(Material provided begins)
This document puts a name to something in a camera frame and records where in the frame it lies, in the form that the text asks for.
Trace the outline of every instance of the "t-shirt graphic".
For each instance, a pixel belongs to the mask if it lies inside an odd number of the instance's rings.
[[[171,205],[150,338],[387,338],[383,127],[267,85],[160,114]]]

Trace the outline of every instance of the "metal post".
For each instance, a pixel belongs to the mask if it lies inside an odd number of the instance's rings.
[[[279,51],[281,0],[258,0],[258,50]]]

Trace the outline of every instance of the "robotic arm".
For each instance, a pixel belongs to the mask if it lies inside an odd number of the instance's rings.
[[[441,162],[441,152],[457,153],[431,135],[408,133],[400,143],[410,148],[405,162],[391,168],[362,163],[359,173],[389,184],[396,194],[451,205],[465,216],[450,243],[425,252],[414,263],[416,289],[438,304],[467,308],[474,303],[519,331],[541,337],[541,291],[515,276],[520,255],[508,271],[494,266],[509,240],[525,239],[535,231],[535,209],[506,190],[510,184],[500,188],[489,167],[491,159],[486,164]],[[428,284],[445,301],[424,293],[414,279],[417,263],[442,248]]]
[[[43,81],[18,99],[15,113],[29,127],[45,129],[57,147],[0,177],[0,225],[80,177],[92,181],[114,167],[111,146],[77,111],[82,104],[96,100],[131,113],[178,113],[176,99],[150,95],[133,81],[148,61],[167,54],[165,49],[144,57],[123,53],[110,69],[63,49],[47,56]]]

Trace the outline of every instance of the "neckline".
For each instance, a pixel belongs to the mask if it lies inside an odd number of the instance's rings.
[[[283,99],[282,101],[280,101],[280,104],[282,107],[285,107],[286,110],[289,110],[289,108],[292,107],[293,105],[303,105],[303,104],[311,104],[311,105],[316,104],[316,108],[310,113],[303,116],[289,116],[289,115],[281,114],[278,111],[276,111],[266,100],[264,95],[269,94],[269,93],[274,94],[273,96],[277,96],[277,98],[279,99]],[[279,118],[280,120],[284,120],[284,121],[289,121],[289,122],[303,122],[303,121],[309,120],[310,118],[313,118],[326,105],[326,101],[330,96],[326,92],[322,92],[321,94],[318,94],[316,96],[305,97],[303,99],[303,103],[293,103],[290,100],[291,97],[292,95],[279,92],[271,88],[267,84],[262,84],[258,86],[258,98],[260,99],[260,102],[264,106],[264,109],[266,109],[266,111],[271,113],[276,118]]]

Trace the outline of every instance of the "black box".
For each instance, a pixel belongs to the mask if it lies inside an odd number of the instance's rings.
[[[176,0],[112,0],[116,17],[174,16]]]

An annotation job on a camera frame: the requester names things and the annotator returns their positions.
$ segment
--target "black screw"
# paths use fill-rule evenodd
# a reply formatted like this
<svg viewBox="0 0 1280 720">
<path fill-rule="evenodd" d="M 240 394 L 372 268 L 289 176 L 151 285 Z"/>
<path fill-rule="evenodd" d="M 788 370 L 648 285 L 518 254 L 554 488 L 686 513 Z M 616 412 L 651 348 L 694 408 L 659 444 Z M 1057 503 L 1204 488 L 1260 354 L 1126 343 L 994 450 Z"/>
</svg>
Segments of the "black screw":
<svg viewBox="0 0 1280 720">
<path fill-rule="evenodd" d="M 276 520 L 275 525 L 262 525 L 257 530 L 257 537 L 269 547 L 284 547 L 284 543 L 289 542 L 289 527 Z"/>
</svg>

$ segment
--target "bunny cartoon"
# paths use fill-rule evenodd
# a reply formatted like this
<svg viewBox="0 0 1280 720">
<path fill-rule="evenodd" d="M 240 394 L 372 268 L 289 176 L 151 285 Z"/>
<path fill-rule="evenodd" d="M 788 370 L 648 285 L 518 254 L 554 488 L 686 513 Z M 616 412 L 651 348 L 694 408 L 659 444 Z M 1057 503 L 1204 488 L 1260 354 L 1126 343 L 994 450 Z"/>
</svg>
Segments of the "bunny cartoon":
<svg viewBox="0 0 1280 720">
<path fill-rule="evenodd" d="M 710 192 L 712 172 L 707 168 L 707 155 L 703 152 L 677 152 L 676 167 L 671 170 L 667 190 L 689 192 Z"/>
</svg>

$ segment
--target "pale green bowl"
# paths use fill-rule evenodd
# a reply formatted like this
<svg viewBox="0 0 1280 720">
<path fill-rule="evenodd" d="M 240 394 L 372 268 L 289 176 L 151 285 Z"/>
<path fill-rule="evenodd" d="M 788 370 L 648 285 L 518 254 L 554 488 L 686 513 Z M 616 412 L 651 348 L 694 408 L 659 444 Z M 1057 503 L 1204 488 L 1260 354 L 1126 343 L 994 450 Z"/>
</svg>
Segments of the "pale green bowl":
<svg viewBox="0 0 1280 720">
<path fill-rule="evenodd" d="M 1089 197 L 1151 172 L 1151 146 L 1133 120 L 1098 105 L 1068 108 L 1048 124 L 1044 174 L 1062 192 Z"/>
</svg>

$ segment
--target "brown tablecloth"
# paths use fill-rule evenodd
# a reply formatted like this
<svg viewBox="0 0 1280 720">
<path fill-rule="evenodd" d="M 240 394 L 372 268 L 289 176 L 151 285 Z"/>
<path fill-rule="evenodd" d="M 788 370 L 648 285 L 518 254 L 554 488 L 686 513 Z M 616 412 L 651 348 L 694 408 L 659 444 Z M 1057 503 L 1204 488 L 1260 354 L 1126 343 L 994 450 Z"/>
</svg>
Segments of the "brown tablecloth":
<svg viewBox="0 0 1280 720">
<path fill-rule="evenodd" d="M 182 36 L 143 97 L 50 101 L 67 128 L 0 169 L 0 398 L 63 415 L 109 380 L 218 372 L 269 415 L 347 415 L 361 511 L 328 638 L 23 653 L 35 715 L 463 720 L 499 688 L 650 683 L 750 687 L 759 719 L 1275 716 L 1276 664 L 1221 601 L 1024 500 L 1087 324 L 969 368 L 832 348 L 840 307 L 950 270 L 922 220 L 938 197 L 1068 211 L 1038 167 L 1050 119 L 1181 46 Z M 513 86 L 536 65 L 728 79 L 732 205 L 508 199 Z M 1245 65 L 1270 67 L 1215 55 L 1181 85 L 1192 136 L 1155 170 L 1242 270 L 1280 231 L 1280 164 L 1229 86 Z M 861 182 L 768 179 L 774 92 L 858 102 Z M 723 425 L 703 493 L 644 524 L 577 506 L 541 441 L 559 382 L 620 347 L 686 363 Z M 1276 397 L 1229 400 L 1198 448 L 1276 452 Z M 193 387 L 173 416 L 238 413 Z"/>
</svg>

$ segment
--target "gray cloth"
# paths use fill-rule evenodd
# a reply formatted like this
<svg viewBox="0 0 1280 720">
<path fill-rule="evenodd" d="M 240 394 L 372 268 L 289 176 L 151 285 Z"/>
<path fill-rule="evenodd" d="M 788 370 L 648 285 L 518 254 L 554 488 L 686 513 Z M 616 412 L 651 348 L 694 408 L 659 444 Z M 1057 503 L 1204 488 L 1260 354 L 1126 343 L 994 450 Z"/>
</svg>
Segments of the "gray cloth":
(Material provided ends)
- _Problem_
Lines of the material may hold the string "every". Copy each one that does.

- _Solution below_
Trace the outline of every instance of the "t-shirt graphic".
Trace the outline of every instance of the "metal post".
Trace the outline of every instance of the "robotic arm".
Trace the outline of every instance of the "neckline".
Trace the outline of every instance of the "black box".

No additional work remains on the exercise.